Question 1.2 Ordering
{points: 1}

Correctly re-order the steps for creating a bootstrap sample from those listed below.

record the observation's value
repeat the above the same number of times as there are observations in the original sample
return the observation to the original sample
randomly draw an observation from the original sample (which was drawn from the population)

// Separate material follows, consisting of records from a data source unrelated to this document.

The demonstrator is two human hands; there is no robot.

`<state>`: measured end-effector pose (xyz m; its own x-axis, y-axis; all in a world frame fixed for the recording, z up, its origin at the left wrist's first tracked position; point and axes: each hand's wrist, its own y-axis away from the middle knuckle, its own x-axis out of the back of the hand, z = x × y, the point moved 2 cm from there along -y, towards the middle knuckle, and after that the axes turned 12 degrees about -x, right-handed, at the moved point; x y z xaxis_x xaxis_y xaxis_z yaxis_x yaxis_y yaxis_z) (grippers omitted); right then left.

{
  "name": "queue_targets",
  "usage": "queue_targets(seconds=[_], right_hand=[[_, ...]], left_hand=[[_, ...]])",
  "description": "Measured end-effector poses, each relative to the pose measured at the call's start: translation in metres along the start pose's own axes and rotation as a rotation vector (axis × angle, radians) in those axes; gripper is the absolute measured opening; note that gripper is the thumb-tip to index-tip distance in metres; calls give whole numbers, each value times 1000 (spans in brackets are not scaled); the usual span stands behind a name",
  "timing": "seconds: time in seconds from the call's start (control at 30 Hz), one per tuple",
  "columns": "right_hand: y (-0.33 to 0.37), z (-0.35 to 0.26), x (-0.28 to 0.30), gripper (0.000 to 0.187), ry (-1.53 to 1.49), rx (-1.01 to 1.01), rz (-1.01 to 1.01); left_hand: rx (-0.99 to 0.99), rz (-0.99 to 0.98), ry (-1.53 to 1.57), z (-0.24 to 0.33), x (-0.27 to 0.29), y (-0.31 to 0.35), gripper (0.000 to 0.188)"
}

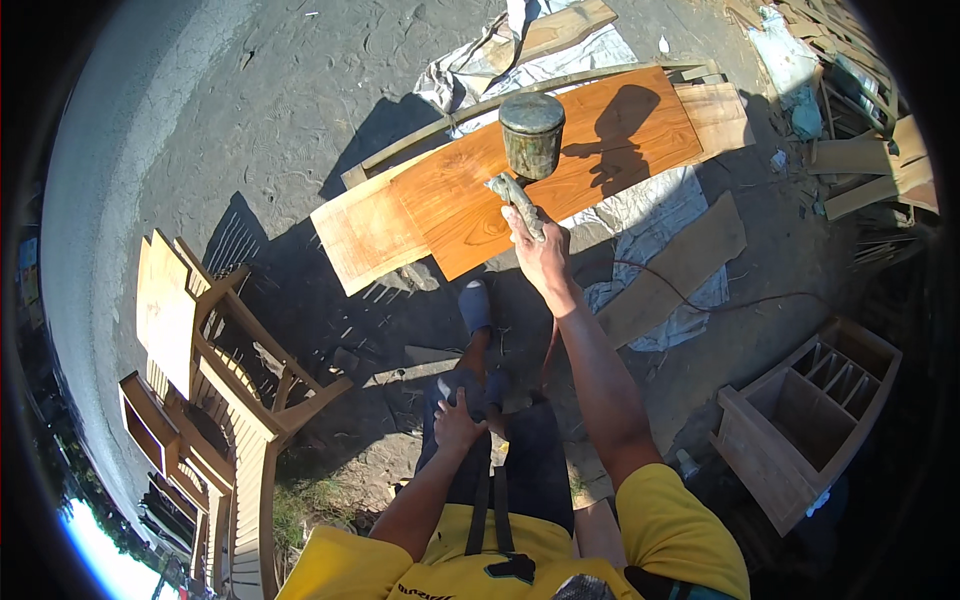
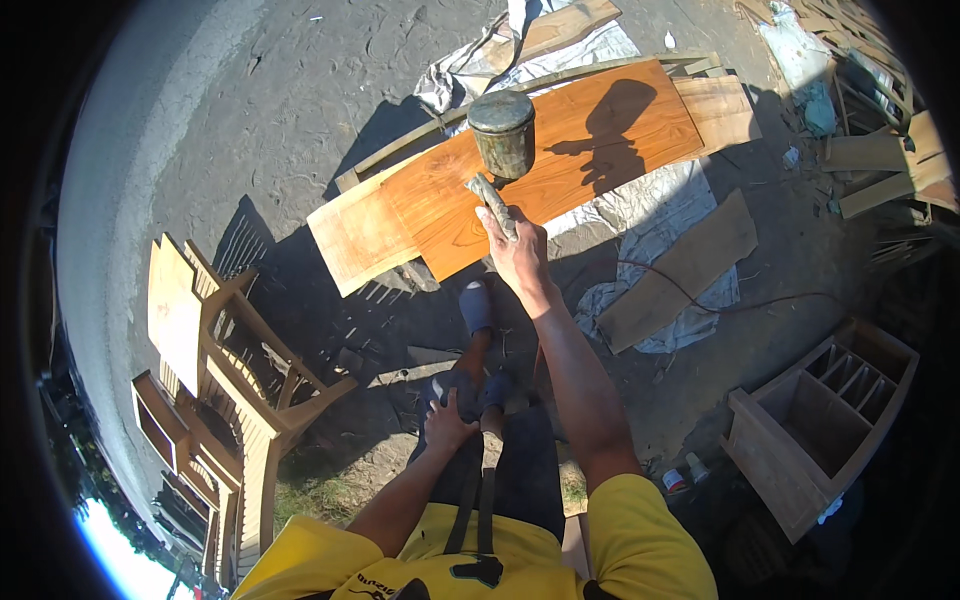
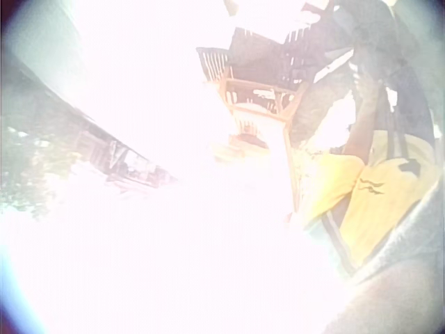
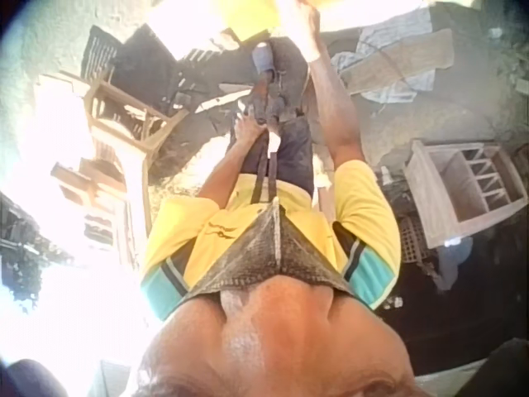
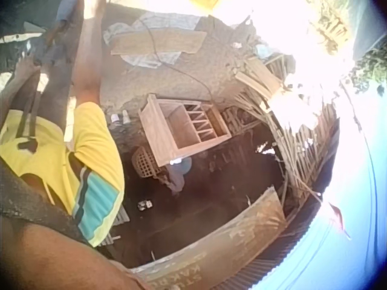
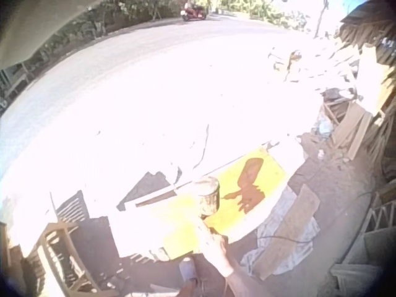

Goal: The person places wooden boards on a workbench, blows dust off them with an air nozzle, fills a spray gun with liquid, and spray paints the wooden board.

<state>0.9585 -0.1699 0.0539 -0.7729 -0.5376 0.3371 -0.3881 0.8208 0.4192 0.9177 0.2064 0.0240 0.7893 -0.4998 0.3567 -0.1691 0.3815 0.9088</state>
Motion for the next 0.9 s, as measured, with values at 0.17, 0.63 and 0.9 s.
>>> queue_targets(seconds=[0.17, 0.63, 0.9], right_hand=[[-56, -23, 58, 33, -11, -123, 186], [-219, -7, 290, 50, -106, -9, 554], [-251, 19, 412, 50, -12, -83, 402]], left_hand=[[59, 18, -15, -1, 12, -14, 109], [126, 77, 62, 89, 44, -73, 115], [215, 223, 305, 179, 5, -57, 113]])
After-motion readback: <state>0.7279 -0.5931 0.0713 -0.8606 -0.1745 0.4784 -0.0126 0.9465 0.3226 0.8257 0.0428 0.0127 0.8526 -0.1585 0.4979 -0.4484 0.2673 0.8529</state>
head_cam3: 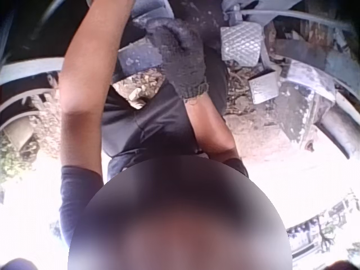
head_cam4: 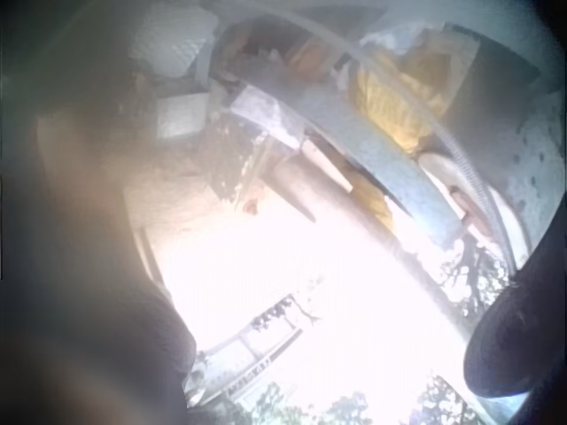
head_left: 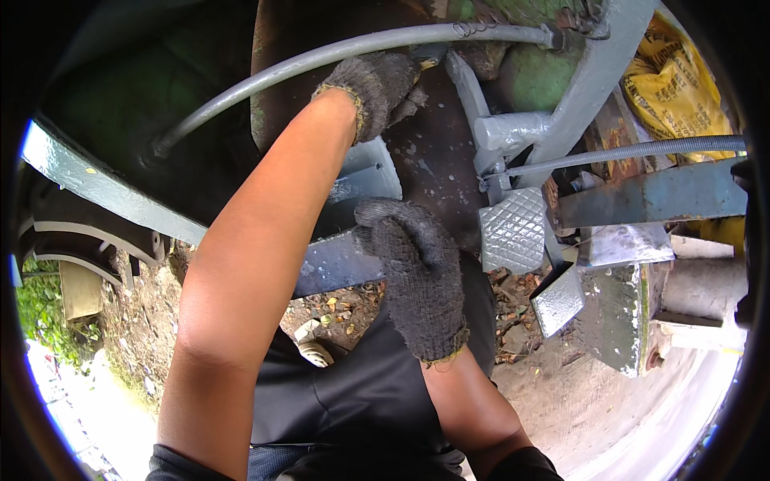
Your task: The person paints the lower frame and mechanical components of a large metal machine using a small brush. They repeatedly dip the brush into a metal paint can and apply grey paint to various parts of the machine's structure.
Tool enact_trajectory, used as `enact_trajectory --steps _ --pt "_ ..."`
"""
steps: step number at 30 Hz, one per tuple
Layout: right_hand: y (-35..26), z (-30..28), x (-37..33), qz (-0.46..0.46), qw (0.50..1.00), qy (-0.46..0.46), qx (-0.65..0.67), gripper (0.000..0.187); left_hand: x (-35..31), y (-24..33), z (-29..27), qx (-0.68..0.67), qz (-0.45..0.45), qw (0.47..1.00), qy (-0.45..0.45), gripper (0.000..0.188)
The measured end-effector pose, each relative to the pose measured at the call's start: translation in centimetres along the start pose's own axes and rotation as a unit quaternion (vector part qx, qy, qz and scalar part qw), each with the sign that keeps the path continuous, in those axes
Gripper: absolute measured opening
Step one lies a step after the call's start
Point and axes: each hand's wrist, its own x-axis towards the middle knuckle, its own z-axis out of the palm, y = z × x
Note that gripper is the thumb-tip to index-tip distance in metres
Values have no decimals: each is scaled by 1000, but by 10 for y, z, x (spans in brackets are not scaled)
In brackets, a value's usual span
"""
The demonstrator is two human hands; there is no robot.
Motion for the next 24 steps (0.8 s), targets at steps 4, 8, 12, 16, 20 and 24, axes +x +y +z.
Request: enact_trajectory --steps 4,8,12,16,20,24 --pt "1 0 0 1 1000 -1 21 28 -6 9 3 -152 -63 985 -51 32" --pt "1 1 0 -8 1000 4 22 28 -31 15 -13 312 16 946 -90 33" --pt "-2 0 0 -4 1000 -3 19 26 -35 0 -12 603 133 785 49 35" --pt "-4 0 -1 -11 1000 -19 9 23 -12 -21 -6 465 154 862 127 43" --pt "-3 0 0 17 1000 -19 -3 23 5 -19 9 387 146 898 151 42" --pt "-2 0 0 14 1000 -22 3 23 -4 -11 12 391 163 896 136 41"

Create your answer by reordering values below in the answer1.2 vector with the correct order for the steps above for creating a bootstrap sample.

In [ ]:

answer1.2 <- c(1, 2, 3, 4) # reorder the values!
# your code here
fail() # No Answer - remove if you provide an answer

In [ ]:

test_1.2()

Question 1.3 Multiple choice
{points: 1}

From the list below, choose the correct explanation of a bootstrap distribution for a point estimate:

A. a list of point estimates calculated from many samples drawn with replacement from the population

B. a list of point estimates calculated from many samples drawn without replacement from the population

C. a list of point estimates calculated from bootstrap samples drawn with replacement from a single sample (that was drawn from the population)

D. a list of point estimates calculated from bootstrap samples drawn without replacement from a single sample (that was drawn from the population)

Assign your answer to an object called answer1.3. Your answer should be an uppercase letter and is surrounded by quotes. (e.g. "F")

In [ ]:

# your code here
fail() # No Answer - remove if you provide an answer

In [ ]:

test_1.3()

Question 1.4 Multiple choice
{points: 1}

From the list below, choose the correct explanation of why, when performing estimation, we want to report a plausible range for the true population quantity we are trying to estimate along with the point estimate:

A. The point estimate is our best guess at the true population quantity we are trying to estimate

B. The point estimate will often not be the exact value of the true population quantity we are trying to estimate

C. The value of a point estimate from one sample might very well be different than the value of a point estimate from another sample.

D. B & C

F. A & C

E. None of the above

Assign your answer to an object called answer1.4. Your answer should be an uppercase letter and is surrounded by quotes (e.g. "F").

In [ ]:

# your code here
fail() # No Answer - remove if you provide an answer

In [ ]:

test_1.4()

Continuing with our virtual population of Canadian seniors from last worksheet

Here we re-create the virtual population (ages of all Canadian seniors) we used in the last worksheet. It was bounded by realistic values ( $\geq$ 65 and $\leq$ 118):

In [ ]:

# run this cell to simulate a finite population
set.seed(4321) # DO NOT CHANGE
can_seniors <- tibble(age = (rexp(2000000, rate = 0.1)^2) + 65) %>% 
    filter(age <= 117, age >= 65)
head(can_seniors)

Let's remind ourselves of what this population looks like:

In [ ]:

# run this cell 
options(repr.plot.width = 8, repr.plot.height = 7)
pop_dist <- ggplot(can_seniors, aes(age)) + 
    geom_histogram(binwidth = 1) +
    xlab("Age (years)") +
    ggtitle("Population distribution") +
    theme(text = element_text(size = 20), plot.margin = margin(10, 100)) # last x value was getting cut off
pop_dist

Estimate the mean age of Canadian Seniors

Let's say we are interested in estimating the mean age of Canadian Seniors. Given that we have the population (we created it) we could just calculate the mean age from this population data. However in real life, we usually only have one small-ish sample from the population. Also, from our experimentation with sampling distributions, we know that different random samples will give us different point estimates. We also know from these experiments that the point estimates from different random samples will mostly be close to the true population quanitity we are trying to estimate, and how close depends on the sample size.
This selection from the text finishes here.